Have you ever wondered why each week we invite baptized believers to the Lord's Supper instead of all believers? This can be a sensitive topic because many people have friends, children, or grandchildren who are not baptized but are eager to take the Supper. It feels like turning them away from the Supper is to turn them away from God's blessing, but it is actually safer, wiser, and better in the long run for them to wait to take the Supper until after they have been baptized. In this post, we are not issuing a command but simply are giving our counsel on three reasons why we encourage unbaptized believers not to take the Lord's Supper.


1.Ontological Reason (What Baptism and the Lord's Supper Are) Baptism is an act of obedience (Matthew 28:19) and is the one-time public profession of faith (Acts 2:41). It is an outward symbol of what has happened inwardly at our salvation (Rom 6:1-4). By baptizing someone, we are confirming their faith (Acts 10:44-48) and bringing them into the covenant community of the local church (1 Cor 12:13). Scott often says that baptism is like the wedding ceremony and the Lord's Supper is like the celebration and renewing of vows at an anniversary. The Supper is the habitual meal for the local church to remember and proclaim Christ's death for them (1 Cor 11:17-34). The bread and the cup are not some mystical elements that bless all who take them but are a means of grace for those who have truly been united to Christ by faith. Lastly, the meal is intended to bring unity to the covenant community and renew their commitment to Christ. So, it is confusing and unwise to have someone renew their commitment to Christ and his church when they have not taken the first step of initial commitment in their profession of faith at baptism. It's kind of like celebrating an anniversary before having the wedding ceremony. If someone is confident that they are a believer, then why not pursue baptism? That process of pursuing baptism can help confirm or deny that they truly are saved. So, it would be far safer and wiser to have the church and pastors first confirm their faith through baptism and welcome them into their covenant community, and only then come to take this meal together with their local church.

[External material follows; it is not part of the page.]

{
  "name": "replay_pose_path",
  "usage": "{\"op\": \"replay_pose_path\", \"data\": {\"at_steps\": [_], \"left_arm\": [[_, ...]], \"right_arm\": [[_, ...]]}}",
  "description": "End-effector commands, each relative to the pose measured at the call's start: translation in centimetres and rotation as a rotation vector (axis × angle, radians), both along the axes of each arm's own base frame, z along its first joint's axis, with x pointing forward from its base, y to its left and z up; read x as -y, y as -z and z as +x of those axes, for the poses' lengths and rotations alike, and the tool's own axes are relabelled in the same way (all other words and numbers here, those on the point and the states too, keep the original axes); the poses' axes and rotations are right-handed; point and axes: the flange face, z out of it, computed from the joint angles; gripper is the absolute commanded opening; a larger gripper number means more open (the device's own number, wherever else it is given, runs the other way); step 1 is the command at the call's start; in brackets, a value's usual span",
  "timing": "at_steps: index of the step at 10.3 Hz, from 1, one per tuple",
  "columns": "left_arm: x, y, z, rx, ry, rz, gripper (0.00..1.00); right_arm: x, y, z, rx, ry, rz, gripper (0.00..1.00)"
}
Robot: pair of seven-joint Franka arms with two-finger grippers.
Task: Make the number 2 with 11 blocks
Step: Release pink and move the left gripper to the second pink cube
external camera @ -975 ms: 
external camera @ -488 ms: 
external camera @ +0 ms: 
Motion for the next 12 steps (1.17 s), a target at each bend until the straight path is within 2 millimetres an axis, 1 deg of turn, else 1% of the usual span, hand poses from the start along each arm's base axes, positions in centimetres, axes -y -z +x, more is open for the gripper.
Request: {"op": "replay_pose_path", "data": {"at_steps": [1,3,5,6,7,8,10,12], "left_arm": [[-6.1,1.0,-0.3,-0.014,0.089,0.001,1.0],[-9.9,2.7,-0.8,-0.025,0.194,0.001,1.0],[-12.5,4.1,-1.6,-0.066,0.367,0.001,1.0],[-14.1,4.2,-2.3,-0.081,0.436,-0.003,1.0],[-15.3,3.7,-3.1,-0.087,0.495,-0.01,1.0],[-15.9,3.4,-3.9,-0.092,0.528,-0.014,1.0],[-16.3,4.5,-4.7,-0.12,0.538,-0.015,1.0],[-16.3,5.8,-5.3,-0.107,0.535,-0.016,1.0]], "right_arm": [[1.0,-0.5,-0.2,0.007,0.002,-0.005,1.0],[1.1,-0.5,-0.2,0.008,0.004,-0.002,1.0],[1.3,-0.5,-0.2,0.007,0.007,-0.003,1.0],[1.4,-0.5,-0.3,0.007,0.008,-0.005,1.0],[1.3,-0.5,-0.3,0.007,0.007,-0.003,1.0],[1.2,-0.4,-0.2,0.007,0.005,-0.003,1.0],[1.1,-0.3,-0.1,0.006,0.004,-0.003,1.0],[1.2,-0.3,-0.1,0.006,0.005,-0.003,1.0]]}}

2. Old Testament Precedent Ex 12:48 says, “Let no uncircumcised person eat of the Passover meal." That's an odd verse to quote in this article but here's why it matters. Colossians 2:11-12 connects the ideas of circumcision in the old covenant and baptism in the new covenant. After all, they are both symbolic physical acts that welcome someone into a covenant community. Also, the first Lord's Supper was at Passover (Mark 14:12-25), and Jesus transformed that old covenant renewal meal into a new covenant renewal meal.

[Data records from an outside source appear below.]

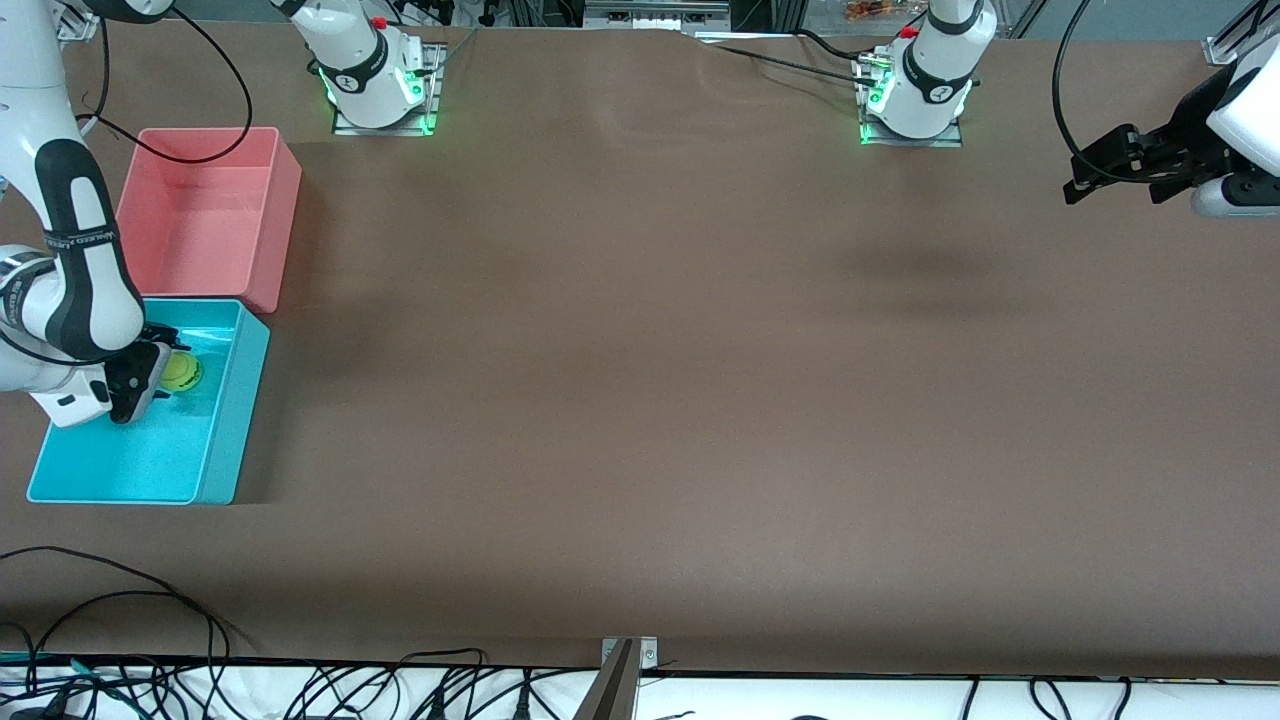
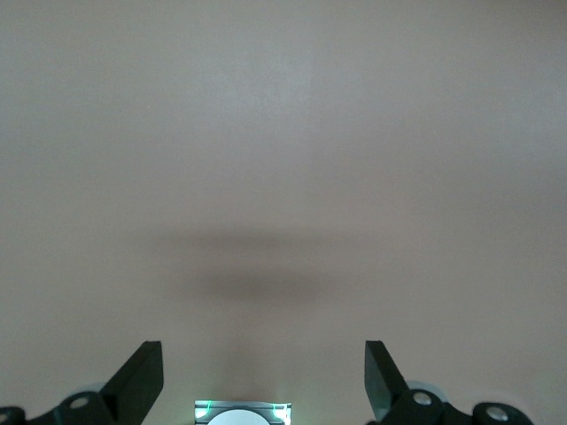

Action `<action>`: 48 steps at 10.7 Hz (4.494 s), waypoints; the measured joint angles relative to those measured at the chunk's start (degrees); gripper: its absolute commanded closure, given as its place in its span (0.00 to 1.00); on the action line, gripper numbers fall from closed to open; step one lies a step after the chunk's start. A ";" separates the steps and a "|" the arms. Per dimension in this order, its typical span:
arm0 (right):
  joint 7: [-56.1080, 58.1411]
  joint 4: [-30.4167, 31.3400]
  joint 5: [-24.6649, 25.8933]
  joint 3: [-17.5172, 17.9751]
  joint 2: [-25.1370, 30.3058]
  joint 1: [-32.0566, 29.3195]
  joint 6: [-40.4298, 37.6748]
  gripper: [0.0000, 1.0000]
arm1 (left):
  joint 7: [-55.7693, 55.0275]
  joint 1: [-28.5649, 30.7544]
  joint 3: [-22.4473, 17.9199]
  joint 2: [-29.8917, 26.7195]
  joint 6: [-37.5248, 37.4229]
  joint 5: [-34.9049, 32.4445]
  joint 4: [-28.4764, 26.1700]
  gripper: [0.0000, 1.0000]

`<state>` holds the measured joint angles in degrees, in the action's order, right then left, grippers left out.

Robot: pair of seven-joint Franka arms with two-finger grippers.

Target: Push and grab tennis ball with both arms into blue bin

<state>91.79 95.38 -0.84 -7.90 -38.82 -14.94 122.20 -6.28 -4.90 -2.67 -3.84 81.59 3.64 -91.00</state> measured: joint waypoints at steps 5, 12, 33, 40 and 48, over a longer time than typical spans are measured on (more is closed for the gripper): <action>-0.86 3.16 -0.22 6.29 13.61 0.38 -4.94 0.00 | -0.04 0.28 -0.39 0.00 0.00 0.00 0.08 0.00; -48.59 8.15 2.99 19.05 32.10 2.45 -13.92 0.00 | -0.05 0.25 -0.34 0.01 -0.01 0.01 0.15 0.00; -85.08 -4.47 -1.08 2.67 36.56 20.44 -26.53 0.00 | -0.05 1.14 -0.94 1.26 -0.02 0.00 0.16 0.00; -85.44 -4.52 -1.12 5.86 36.65 17.23 -28.74 0.00 | -0.05 1.14 -0.89 1.26 0.37 0.00 0.16 0.00; -86.95 -4.53 -0.29 7.72 36.75 17.19 -24.94 0.00 | -0.05 1.14 -0.87 1.26 0.41 0.00 0.16 0.00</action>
<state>4.84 90.85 -1.13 -0.18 -2.07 2.25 97.25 -6.33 -3.76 -3.55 -2.58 81.99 3.65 -90.84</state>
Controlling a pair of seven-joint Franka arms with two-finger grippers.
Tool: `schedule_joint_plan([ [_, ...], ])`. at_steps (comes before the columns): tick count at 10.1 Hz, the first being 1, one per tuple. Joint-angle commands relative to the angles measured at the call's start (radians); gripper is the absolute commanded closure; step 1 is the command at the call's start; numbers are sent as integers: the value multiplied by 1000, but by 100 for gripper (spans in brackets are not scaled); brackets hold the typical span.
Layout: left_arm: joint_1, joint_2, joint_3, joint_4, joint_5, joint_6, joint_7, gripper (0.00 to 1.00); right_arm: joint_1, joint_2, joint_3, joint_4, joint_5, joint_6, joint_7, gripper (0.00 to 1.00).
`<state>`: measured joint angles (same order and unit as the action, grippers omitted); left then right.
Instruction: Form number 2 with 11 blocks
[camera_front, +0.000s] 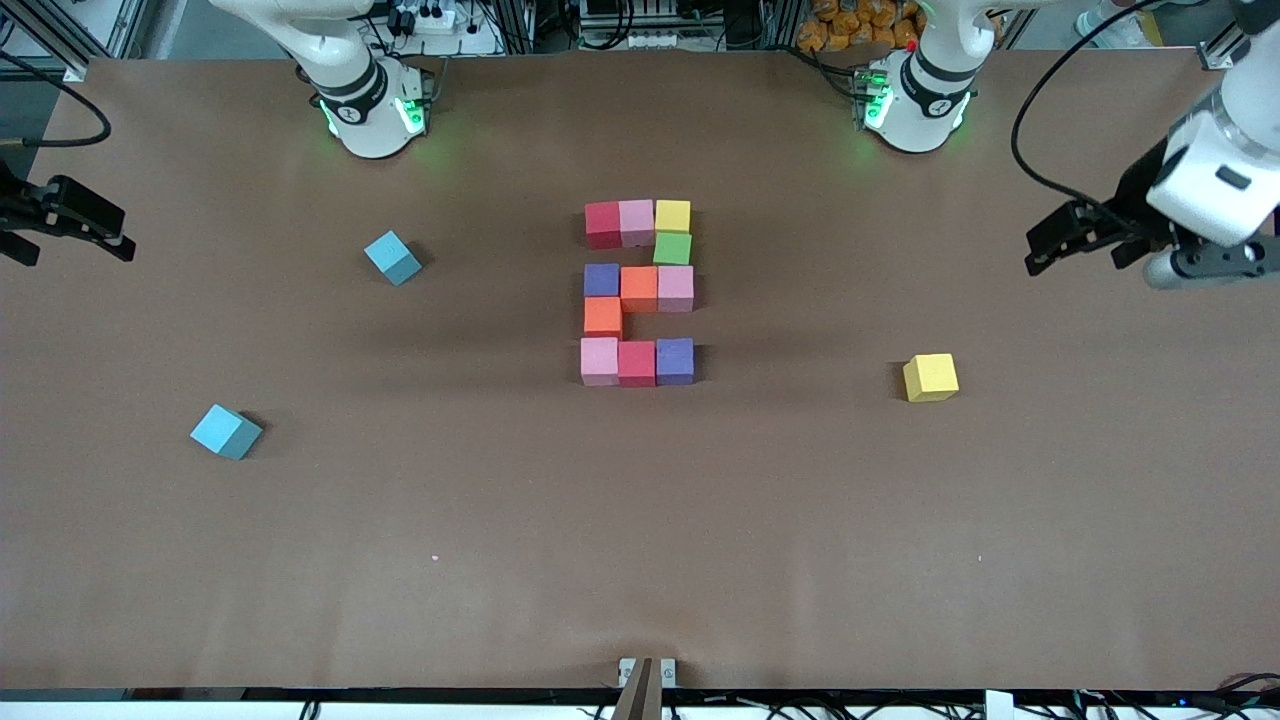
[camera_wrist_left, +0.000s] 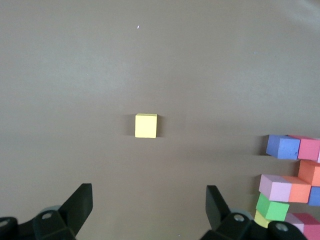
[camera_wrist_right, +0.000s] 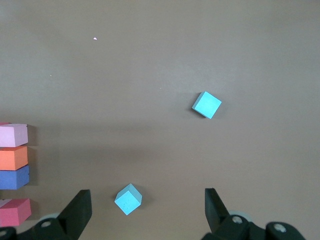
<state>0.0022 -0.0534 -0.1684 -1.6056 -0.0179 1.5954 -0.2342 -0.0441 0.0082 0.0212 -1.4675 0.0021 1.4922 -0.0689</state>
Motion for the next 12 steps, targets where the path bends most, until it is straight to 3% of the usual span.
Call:
schedule_joint_plan([
  [1, 27, -71, -19, -30, 24, -29, 47, 0, -16, -17, -1, 7, -5, -18, -14, 0],
  [3, 16, -53, 7, 27, 24, -43, 50, 0, -46, -7, -1, 6, 12, -15, -14, 0],
  [5, -65, -1, 125, 96, 27, -67, 50, 0, -82, 12, -3, 6, 122, 6, -52, 0],
  [6, -92, 29, 162, 148, 27, -104, 50, 0, -80, 22, -3, 4, 124, 31, -52, 0],
  [12, -82, 38, 136, 156, 36, -136, 82, 0, -91, 41, -1, -4, 121, 82, -42, 0],
])
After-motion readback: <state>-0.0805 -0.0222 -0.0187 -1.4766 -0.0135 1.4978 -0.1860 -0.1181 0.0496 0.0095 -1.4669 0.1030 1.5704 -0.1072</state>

So, circumcision corresponds to baptism, and Passover corresponds to the Lord's Supper. Therefore, if God warned people not to take the Old Covenant renewal meal (Passover) before taking the sign of the entrance into that covenant community (circumcision), why should we do any differently with the corresponding signs of Baptism and the Lord's Supper?

3. Historical Precedent Anytime we see ourselves departing from the universal consensus of Christians throughout church history, it should be a warning sign to us that our biases and cultural context may be blinding us to the truth. So, it is important to note that every major Christian tradition (Baptists, Presbyterians, Anglicans, Lutherans, Eastern Orthodox, etc.)* has historically affirmed that believers should wait to take the Supper until they are baptized.

One of our cultural blinders is that we have begun to view the Lord's Supper as an event for the individual, instead of a meal for the local church. Which is why we are quick to skip the step of entering the local church, having others confirm our faith, and publicly professing that faith to them through baptism. This is not a wise or healthy habit for us, and by doing so we are missing both the blessing of baptism and the local church. Let us learn from our brothers and sisters throughout church history by first being baptized and only then coming to the Lord's Supper.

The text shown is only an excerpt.